■ Problem to solve
Look below for the line that has "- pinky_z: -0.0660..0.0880". Set down the lines from there through the line that has "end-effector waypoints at", exactly as written.

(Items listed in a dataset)
[Start of Attachment]

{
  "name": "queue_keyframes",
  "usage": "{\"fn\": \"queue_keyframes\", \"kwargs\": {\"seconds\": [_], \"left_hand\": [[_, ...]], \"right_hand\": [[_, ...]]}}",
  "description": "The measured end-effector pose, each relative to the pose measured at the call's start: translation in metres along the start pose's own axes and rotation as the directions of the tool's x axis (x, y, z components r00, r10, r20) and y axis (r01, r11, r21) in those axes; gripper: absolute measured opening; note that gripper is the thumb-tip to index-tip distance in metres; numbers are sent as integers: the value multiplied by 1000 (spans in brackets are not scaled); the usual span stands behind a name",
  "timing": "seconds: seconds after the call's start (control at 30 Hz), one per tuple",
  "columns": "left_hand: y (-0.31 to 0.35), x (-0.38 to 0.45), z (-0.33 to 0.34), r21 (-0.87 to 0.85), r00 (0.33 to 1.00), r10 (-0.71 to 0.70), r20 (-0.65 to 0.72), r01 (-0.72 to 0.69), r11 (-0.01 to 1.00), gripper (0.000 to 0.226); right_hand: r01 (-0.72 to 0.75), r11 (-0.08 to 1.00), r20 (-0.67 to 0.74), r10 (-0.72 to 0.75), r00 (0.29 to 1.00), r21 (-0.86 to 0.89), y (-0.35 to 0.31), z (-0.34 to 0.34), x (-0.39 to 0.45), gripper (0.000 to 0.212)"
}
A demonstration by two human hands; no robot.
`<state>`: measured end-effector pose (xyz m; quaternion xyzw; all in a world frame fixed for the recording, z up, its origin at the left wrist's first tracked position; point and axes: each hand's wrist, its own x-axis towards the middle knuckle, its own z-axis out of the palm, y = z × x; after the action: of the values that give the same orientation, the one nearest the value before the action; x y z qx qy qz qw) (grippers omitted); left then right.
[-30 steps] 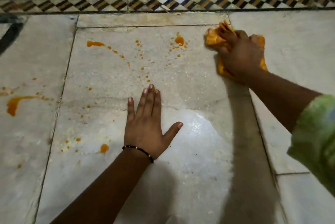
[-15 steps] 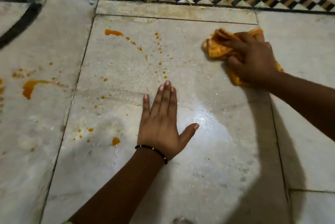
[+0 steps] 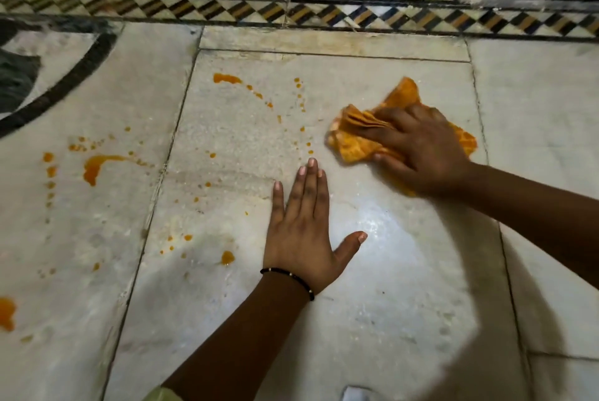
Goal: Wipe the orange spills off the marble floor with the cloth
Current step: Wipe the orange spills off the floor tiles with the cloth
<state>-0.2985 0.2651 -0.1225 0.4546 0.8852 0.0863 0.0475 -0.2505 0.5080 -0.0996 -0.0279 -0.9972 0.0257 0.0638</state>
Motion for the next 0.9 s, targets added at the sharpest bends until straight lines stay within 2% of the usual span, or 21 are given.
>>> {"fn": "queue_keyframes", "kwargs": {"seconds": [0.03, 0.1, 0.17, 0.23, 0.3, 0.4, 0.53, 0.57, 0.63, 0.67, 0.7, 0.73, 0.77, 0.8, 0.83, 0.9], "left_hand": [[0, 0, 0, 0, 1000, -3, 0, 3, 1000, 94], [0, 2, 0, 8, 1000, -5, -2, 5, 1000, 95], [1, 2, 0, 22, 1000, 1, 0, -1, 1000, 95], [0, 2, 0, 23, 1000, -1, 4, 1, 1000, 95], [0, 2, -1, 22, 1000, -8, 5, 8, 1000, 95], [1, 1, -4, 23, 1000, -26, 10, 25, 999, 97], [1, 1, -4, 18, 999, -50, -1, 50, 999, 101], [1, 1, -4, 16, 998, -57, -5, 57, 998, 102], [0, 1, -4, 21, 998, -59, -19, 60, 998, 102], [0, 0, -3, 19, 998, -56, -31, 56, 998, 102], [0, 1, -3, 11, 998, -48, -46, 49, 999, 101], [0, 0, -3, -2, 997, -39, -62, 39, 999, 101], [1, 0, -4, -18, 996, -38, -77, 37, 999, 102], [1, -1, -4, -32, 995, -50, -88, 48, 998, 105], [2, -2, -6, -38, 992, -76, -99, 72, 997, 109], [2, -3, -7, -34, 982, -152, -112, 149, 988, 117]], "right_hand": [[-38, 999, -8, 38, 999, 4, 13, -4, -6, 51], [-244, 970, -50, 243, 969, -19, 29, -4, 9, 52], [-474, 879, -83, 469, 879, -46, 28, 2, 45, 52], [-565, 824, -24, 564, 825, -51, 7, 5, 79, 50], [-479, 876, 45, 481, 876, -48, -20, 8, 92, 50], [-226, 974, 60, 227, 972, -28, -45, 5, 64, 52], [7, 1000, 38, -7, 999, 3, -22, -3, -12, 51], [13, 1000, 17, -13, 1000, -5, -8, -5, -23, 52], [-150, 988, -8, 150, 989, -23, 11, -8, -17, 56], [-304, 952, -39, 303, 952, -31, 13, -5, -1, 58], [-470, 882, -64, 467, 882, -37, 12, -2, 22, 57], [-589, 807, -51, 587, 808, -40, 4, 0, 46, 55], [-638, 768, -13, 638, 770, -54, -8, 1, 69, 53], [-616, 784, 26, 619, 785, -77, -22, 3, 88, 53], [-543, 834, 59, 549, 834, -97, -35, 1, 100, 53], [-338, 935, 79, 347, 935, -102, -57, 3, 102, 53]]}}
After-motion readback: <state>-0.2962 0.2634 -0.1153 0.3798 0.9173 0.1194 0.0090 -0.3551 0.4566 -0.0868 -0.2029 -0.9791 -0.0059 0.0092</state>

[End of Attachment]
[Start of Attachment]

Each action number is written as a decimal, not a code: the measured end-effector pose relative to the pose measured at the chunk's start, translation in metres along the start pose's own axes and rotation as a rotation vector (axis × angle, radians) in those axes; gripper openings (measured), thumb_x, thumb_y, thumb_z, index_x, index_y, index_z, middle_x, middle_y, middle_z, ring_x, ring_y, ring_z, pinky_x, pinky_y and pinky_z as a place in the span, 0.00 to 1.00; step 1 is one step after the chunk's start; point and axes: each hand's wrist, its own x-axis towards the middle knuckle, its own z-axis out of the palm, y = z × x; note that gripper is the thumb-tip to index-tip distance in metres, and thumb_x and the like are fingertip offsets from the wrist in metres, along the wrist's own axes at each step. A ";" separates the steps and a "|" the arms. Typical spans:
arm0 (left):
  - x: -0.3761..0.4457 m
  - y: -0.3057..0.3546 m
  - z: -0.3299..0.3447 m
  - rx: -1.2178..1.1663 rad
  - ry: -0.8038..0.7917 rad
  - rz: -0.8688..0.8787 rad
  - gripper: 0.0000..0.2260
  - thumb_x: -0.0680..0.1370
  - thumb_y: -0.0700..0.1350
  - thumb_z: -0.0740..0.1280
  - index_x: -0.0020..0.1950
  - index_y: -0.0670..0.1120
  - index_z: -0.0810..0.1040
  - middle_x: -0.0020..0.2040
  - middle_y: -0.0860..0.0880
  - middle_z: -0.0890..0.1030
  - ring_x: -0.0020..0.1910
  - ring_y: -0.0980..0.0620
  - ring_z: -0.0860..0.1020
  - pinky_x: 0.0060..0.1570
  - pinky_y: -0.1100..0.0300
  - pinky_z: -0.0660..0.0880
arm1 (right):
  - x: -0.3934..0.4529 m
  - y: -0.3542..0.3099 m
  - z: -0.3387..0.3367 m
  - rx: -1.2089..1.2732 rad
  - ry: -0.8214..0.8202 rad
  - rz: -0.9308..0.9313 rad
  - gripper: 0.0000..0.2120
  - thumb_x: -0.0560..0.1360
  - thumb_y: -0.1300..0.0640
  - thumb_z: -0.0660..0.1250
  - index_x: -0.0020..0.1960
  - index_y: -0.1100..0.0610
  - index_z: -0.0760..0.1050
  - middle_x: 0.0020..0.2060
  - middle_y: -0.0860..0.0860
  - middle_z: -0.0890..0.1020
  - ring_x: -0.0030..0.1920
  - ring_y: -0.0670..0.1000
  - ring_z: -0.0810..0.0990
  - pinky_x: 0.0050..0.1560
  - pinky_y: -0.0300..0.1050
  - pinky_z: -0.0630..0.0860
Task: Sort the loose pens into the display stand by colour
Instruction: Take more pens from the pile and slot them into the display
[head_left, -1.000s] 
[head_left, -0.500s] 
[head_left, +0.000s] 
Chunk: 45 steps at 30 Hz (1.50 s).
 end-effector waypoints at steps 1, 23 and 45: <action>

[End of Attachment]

■ Your response
  - pinky_z: -0.0660..0.0880
arm1 (right):
  - x: -0.3934..0.4529 m
  - y: -0.3542..0.3099 m
  - z: -0.3387..0.3367 m
  - rx: -1.2089..1.2732 rad
  - ry: -0.8214..0.8202 rad
  - rz: -0.9308..0.9313 rad
  - gripper: 0.0000..0.2120
  - thumb_x: -0.0560..0.1360
  - thumb_y: -0.1300..0.0640
  - thumb_z: -0.0660..0.1250
  - index_x: -0.0020..0.1960
  - index_y: -0.1100..0.0610
  - index_z: -0.0760..0.1050
  - middle_x: 0.0020..0.2060
  - middle_y: -0.0860..0.0860
  - middle_z: -0.0890..0.1020
  - ring_x: -0.0030..0.1920
  - ring_y: -0.0670..0.1000
  - ring_z: -0.0810..0.0990
  - pinky_x: 0.0050..0.1560
  - pinky_y: -0.0300..0.1050
  - pinky_z: -0.0630..0.0860
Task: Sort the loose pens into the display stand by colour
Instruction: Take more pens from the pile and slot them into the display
[head_left, -1.000s] 
[head_left, -0.500s] 
[head_left, +0.000s] 
Chunk: 45 steps at 30 Hz (1.50 s).
 end-effector waypoints at steps 1, 23 and 45: <action>

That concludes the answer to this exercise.